In reply to: Tom Lane (#9)

Re: BLOB support

Tom Lane <tgl@sss.pgh.pa.us> Thursday 02 of June 2011 16:42:42

Robert Haas <robertmhaas@gmail.com> writes:

But these problems can be fixed without inventing a completely new
system, I think. Or at least we should try. I can see the point of a
data type that is really a pointer to a LOB, and the LOB gets deleted
when the pointer is removed, but I don't think that should require
far-reaching changes all over the system (like relhaslobs) to make it
work efficiently. I think you need to start with a problem statement,
get agreement that it is a problem and on what the solution should be,
and then go write the code to implement that solution.

Yes. I think the appropriate problem statement is "provide streaming
access to large field values, as an alternative to just fetching/storing
the entire value at once". I see no good reason to import the entire
messy notion of LOBS/CLOBS. (The fact that other databases have done it
is not a good reason.)

For primitive types like text or bytea it seems pretty obvious what
"streaming access" should entail, but it might be interesting to
consider what it should mean for structured types.

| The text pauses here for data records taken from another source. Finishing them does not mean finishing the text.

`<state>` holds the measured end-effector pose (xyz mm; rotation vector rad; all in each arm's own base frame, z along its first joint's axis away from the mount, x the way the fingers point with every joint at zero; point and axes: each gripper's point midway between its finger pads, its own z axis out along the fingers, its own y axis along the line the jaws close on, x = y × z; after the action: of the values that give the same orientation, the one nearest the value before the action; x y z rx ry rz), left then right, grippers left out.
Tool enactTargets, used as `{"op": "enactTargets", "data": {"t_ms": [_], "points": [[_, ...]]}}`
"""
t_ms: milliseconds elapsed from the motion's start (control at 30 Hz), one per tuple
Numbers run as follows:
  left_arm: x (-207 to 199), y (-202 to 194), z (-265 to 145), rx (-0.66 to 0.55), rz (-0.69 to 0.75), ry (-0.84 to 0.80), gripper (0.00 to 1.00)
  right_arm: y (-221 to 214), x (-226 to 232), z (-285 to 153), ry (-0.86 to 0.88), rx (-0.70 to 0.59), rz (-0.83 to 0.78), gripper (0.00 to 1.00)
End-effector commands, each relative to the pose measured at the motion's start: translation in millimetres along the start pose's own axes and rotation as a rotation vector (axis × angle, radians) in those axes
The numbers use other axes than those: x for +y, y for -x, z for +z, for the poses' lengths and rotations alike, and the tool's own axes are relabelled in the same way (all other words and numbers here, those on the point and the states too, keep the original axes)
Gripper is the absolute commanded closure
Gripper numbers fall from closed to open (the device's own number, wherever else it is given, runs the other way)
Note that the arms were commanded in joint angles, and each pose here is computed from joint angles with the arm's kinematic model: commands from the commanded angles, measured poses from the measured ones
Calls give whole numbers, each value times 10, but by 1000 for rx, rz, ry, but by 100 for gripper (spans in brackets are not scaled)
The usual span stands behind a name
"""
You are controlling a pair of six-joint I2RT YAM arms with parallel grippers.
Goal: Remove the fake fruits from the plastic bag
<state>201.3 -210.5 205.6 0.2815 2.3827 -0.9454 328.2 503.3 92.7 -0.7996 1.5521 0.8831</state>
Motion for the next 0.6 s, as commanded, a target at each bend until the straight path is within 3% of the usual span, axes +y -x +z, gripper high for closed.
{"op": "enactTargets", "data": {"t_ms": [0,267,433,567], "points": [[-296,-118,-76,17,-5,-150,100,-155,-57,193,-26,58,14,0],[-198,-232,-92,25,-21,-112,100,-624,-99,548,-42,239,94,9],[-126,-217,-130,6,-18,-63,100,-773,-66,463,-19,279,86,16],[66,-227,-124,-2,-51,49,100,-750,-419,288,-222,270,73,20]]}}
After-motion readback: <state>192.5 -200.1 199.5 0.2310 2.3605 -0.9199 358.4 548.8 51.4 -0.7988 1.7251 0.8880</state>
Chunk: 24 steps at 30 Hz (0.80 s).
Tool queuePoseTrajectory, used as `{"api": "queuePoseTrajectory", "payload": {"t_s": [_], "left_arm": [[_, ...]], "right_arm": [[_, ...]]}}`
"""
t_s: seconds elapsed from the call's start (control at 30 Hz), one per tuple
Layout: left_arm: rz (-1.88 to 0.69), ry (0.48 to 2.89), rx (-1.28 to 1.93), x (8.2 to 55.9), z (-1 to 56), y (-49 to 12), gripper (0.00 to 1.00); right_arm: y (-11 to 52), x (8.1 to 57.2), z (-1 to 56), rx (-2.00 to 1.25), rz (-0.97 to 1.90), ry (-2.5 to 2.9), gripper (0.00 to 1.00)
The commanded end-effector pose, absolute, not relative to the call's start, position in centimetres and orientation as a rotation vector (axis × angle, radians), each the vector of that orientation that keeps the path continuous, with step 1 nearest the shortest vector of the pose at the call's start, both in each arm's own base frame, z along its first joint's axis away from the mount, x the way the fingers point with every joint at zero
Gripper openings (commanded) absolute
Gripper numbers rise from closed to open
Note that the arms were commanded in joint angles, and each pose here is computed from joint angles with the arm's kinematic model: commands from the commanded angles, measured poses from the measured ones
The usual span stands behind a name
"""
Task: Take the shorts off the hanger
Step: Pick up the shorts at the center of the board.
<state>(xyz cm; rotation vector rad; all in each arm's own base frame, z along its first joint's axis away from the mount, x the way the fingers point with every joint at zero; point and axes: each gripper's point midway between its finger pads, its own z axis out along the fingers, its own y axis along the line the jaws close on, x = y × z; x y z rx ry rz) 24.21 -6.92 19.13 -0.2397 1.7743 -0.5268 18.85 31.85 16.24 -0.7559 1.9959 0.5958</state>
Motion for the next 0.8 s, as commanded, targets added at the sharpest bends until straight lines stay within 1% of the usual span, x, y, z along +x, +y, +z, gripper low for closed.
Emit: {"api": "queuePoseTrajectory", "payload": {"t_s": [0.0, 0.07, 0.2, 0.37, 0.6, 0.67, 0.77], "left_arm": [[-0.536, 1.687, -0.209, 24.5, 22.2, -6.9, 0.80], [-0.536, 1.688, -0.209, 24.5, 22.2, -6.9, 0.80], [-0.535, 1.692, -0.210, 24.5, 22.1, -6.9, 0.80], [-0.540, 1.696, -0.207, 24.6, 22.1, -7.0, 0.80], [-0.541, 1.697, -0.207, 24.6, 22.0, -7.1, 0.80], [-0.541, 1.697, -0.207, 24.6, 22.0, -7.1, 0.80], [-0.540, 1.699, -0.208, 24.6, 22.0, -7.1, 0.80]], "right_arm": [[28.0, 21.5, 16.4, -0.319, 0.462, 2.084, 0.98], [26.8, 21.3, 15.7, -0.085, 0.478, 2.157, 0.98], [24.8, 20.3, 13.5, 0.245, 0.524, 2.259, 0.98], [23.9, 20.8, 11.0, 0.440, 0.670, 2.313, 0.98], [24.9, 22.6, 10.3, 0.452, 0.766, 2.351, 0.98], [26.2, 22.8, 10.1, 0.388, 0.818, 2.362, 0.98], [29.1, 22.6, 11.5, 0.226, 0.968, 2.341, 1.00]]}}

For instance, if I
have an array field with umpteen zillion elements, it might be nice to
fetch them one at a time using the streaming access mechanism. I don't
say that that has to be in the first version, but it'd be a good idea to
keep that in the back of your head so you don't design a dead-end
solution that can't be extended in that direction.

regards, tom lane

In context of LOBs streaming is resolved... I use current LO functionallity
(so driver may be able to read LOBs as psql \lo_export does it or using COPY
subprotocol) and client should get just LO's id. BLOBs in this implementation,
like Robert wanted are just wrapper for core LO, with some extensions for
special situations.... Adding of relhaslob in this impl is quite importnat to
do not examine tupledesc for each table operation, but this value may be
deduced during relation open (with performance penatly). I saw simillar is
made few lines above when triggers are fired, and few lines below when indices
are updated.

Currently BLOBs may be emulated using core LO (JDBC driver does it), but among
everything else, other problems are, if you look from point of view of
application developing:

1. No tracking of unused LO (you store just id of such object). You may leak
LO after row remove/update. User may write triggers for this, but it is not
argument - BLOB type is popular, and it's simplicity of use is quite
important. When I create app this is worst thing.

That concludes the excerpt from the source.